D’autre part, les moyens tirés de l’absence d’information d’un conseiller communautaire et de ce que le projet litigieux n’a pas été anticipé lors de la planification de la ZAC dès lors que le président de la communauté de communes avait évoqué la ZAC lors des élections municipales de 2020 sans évoquer ce projet, qu’une procédure de mise en compatibilité du PLU a été nécessaire et que la zone humide n’a été repérée que tardivement, pénalisant ainsi la ZAC eu égard à la nécessité de mesures de compensation, et le moyen tiré de l’erreur de droit dans l’application des textes en vigueur dans l’usage de la méthode d’évaluation dite MNEFZH ont été soulevés pour la première fois dans le mémoire en réplique du 5 novembre 2024, enregistré postérieurement à la cristallisation des moyens, laquelle est intervenue, ainsi qu’il a été dit au point 34, le 22 avril 2024 à 12 heures.

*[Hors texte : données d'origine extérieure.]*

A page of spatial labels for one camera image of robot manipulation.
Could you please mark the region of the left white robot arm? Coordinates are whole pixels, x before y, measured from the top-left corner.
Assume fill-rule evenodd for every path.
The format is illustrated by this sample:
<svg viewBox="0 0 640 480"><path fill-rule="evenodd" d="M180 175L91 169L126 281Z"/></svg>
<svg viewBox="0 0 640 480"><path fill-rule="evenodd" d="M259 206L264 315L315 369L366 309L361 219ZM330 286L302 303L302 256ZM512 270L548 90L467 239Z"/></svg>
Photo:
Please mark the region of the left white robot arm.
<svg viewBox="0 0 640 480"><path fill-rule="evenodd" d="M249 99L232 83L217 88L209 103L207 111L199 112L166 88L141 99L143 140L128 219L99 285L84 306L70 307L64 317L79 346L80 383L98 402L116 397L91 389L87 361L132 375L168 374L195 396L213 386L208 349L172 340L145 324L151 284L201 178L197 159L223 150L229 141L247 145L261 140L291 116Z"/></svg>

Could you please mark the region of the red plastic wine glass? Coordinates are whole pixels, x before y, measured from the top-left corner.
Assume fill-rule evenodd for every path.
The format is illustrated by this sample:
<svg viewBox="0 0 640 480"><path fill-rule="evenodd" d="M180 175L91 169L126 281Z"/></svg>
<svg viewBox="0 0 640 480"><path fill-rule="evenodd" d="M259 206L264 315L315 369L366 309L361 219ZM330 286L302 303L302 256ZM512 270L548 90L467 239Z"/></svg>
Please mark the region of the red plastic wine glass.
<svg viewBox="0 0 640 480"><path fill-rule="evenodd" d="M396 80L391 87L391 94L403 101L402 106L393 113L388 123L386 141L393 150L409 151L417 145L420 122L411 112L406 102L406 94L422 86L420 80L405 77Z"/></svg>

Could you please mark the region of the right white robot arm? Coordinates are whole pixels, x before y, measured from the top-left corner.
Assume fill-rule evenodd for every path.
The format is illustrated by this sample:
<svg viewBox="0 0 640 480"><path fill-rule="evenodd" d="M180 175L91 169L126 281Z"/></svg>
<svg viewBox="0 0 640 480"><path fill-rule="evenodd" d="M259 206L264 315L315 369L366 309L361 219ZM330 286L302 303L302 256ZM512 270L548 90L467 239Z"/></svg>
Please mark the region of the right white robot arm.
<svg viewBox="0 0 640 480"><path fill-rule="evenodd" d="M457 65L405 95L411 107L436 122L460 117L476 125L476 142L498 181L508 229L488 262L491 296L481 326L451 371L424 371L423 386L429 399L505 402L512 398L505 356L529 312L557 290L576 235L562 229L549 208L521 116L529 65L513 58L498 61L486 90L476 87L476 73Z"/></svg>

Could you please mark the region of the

Ainsi, tous ces moyens doivent être écartés comme irrecevables.
Il résulte de ce qui précède, sans qu’il soit besoin de statuer sur les fins de non-recevoir opposées en défense, que les conclusions à fin d’annulation doivent être rejetées.

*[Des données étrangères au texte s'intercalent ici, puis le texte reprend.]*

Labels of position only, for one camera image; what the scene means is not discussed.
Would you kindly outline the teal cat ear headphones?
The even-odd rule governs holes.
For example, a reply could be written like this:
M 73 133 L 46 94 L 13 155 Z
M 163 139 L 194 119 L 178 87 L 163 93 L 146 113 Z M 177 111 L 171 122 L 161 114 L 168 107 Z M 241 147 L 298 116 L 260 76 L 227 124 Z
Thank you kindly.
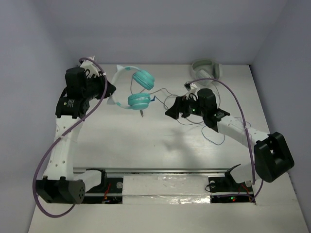
M 142 111 L 147 109 L 151 103 L 151 95 L 148 91 L 153 89 L 155 78 L 148 71 L 139 67 L 116 65 L 116 73 L 112 77 L 111 83 L 116 86 L 120 78 L 128 75 L 131 75 L 131 81 L 127 100 L 118 100 L 118 97 L 124 95 L 120 90 L 116 90 L 108 98 L 107 103 L 127 110 Z

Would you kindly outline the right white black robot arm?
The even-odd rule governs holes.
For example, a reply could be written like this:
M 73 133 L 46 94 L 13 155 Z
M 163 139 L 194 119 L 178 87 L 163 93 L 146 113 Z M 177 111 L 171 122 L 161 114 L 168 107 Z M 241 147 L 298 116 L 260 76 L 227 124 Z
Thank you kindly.
M 224 184 L 228 190 L 237 190 L 245 181 L 272 183 L 294 167 L 294 159 L 282 134 L 261 132 L 238 121 L 217 106 L 211 89 L 200 89 L 196 96 L 189 94 L 176 97 L 165 115 L 175 120 L 190 115 L 202 117 L 208 128 L 234 139 L 250 150 L 250 163 L 235 165 L 225 172 Z

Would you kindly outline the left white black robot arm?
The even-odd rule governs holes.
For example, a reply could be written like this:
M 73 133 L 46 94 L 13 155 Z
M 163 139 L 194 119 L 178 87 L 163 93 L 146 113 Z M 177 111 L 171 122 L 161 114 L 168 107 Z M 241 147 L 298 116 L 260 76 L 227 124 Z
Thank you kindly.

Sur les frais liés au litige :
En premier lieu, les dispositions de l’article L. 761-1 du code de justice administrative font obstacle à ce que la somme demandée par les requérants soit mise à la charge de l’Etat, qui n’est pas la partie perdante dans la présente instance.
En deuxième lieu, il y a lieu, dans les circonstances de l’espèce, de mettre à la charge des requérants la somme globale de 1 500 euros à verser à la société Virtuo Vierzon au titre des dispositions de l’article L. 761-1 du code de justice administrative.

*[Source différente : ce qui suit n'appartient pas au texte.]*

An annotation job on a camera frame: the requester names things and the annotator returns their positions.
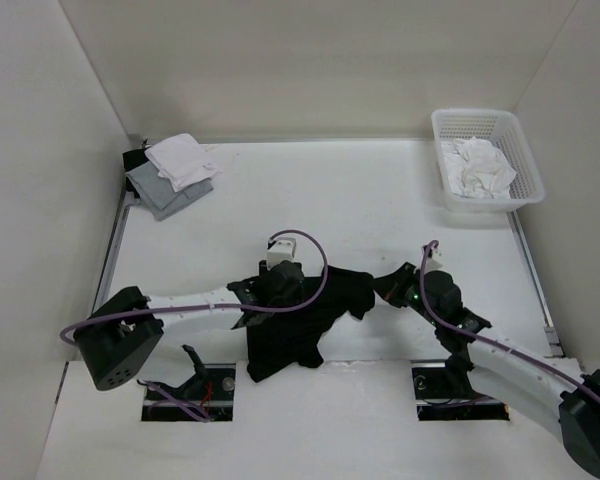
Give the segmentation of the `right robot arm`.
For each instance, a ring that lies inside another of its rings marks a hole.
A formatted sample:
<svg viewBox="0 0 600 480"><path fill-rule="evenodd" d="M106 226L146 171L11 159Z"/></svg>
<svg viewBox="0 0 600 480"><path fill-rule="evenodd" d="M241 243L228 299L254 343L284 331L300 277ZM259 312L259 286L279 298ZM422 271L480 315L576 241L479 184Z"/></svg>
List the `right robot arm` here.
<svg viewBox="0 0 600 480"><path fill-rule="evenodd" d="M450 356L444 384L453 394L483 394L513 407L551 433L586 473L600 479L600 369L561 368L498 335L468 309L443 271L405 263L374 279L375 292L396 308L410 308L434 327Z"/></svg>

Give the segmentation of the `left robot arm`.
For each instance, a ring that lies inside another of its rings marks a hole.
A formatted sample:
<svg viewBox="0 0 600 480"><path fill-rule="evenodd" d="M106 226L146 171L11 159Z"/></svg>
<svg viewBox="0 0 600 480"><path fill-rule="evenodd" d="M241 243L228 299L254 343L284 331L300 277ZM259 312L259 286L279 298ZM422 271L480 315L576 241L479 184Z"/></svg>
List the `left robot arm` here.
<svg viewBox="0 0 600 480"><path fill-rule="evenodd" d="M99 391L137 378L166 336L257 326L305 302L298 262L283 261L255 276L186 296L156 296L125 287L72 328L72 339Z"/></svg>

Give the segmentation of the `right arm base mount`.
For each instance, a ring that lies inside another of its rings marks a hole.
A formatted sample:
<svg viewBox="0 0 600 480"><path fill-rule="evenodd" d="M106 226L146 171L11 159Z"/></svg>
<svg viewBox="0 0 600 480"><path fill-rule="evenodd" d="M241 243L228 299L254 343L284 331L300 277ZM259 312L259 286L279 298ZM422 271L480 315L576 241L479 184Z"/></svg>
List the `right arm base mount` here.
<svg viewBox="0 0 600 480"><path fill-rule="evenodd" d="M415 363L411 374L420 421L510 420L505 404L456 380L443 363Z"/></svg>

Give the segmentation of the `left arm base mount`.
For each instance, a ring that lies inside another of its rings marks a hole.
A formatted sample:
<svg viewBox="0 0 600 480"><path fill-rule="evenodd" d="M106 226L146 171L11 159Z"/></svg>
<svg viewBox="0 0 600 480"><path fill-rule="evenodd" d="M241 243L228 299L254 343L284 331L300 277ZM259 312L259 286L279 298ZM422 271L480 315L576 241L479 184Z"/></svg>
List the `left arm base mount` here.
<svg viewBox="0 0 600 480"><path fill-rule="evenodd" d="M235 397L235 364L205 363L190 345L183 345L187 357L185 378L149 382L137 380L144 389L143 422L230 422Z"/></svg>

En troisième lieu, la commune de Vierzon n’étant pas partie à l’instance, ses conclusions présentées sur le fondement de l’article L. 761-1 du code de justice administrative doivent être rejetées.
D E C I D E :
Article 1er : L’intervention de la commune de Vierzon est admise.
Article 2 : La requête de l’association "Hangars, tout camion, c’est non" et autres est rejetée.
Article 3 : Les requérants verseront la somme globale de 1 500 euros à la société Virtuo Vierzon en application des dispositions de l’article L. 761-1 du code de justice administrative.
Article 4 : Les conclusions présentées par la commune de Vierzon sur le fondement de l’article L. 761-1 du code de justice administrative sont rejetées.
Article 5 : Le présent jugement sera notifié à l’association "Hangars, tout camion, c’est non", à la ministre de la transition écologique, de la biodiversité, et des négociations internationales sur le climat et la nature, à la société Virtuo Vierzon et à la commune de Vierzon.
Copies en seront adressées, pour information, au préfet du Cher et au commissaire enquêteur.
Délibéré après l’audience du 27 novembre 2025, à laquelle siégeaient :
M. Lacassagne, président,
Mme Bailleul, première conseillère,
Mme Ploteau, conseillère.
Rendu public par mise à disposition au greffe le 11 décembre 2025.
La rapporteure,
Coralie PLOTEAU
Le président,
Denis LACASSAGNE
La greffière,
Marie-Josée PRÉCOPE
La République mande et ordonne à la ministre de la transition écologique, de la biodiversité et des négociations internationales sur le climat et la nature en ce qui la concerne ou à tous commissaires de justice à ce requis en ce qui concerne les voies de droit commun contre les parties privées, de pourvoir à l’exécution de la présente décision.